-------- MATERIAL PROVIDED --------

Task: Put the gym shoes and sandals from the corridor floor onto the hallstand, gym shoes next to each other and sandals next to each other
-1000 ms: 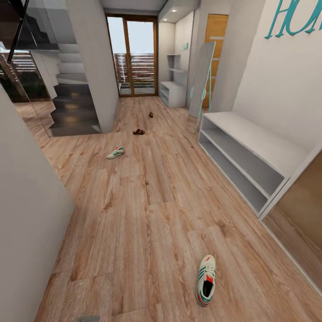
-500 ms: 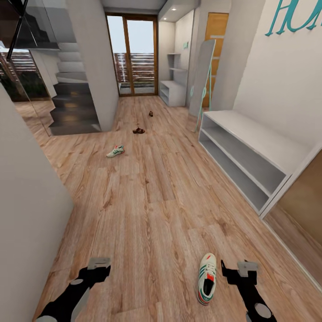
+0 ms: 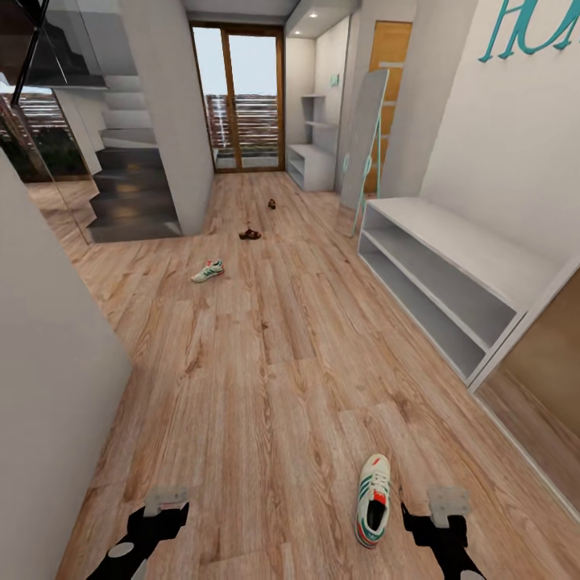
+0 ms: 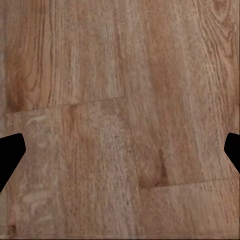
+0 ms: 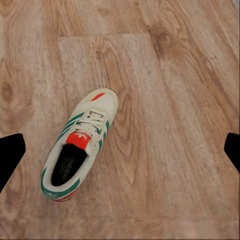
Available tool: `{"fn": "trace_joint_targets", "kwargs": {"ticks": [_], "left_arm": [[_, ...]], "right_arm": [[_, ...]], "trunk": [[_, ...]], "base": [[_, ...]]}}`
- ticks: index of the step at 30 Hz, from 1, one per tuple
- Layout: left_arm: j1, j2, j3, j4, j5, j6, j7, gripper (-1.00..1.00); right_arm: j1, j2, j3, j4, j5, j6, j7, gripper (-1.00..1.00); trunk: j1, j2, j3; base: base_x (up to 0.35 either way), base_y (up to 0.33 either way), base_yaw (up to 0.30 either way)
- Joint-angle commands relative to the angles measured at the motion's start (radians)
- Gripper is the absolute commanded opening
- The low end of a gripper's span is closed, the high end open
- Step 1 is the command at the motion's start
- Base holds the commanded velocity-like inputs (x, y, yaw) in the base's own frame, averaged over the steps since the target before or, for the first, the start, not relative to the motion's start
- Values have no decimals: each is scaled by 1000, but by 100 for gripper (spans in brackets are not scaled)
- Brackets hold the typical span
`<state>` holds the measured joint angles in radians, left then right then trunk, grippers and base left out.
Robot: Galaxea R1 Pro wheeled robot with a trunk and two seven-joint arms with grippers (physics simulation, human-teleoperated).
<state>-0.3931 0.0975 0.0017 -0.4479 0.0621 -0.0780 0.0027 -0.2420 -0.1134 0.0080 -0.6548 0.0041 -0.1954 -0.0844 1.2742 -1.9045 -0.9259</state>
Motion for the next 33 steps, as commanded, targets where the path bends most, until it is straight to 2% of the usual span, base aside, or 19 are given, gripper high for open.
{"fn": "trace_joint_targets", "kwargs": {"ticks": [1,7,10,21,26,27,33], "left_arm": [[1,-1,0,1,7,-4,2,100],[9,-5,0,6,8,-16,9,100],[13,-4,0,14,7,-46,12,100],[22,1,0,66,13,-59,20,100],[33,1,0,81,14,-85,23,100],[35,1,0,86,13,-114,23,100],[36,1,0,88,13,-133,23,100]], "right_arm": [[-1,0,1,14,1,-4,-3,100],[-2,0,2,49,0,-10,-3,100],[-1,0,3,56,0,-12,-4,100],[-2,-1,1,66,1,-24,-5,100],[-1,-1,1,90,2,-60,-6,100],[-1,-1,1,118,1,-85,-6,100],[-2,0,2,135,1,-115,-5,100]], "trunk": [[4,-8,-4],[27,-50,-23],[38,-71,-32],[80,-148,-66],[100,-183,-82],[103,-190,-85],[126,-232,-104]], "base": [[0,0,0],[0,0,0],[0,0,0],[0,0,0],[0,0,0],[0,0,0],[0,0,0]]}}
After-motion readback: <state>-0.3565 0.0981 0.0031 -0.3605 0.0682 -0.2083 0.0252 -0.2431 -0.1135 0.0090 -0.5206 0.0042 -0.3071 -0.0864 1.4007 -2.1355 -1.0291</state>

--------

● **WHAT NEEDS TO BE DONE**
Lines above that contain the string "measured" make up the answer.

● **TASK OUTPUT**
- Joint-angle commands relative to the angles measured at the motion's start (radians)
`<state>` holds the measured joint angles in radians, left then right then trunk, grippers and base left out.

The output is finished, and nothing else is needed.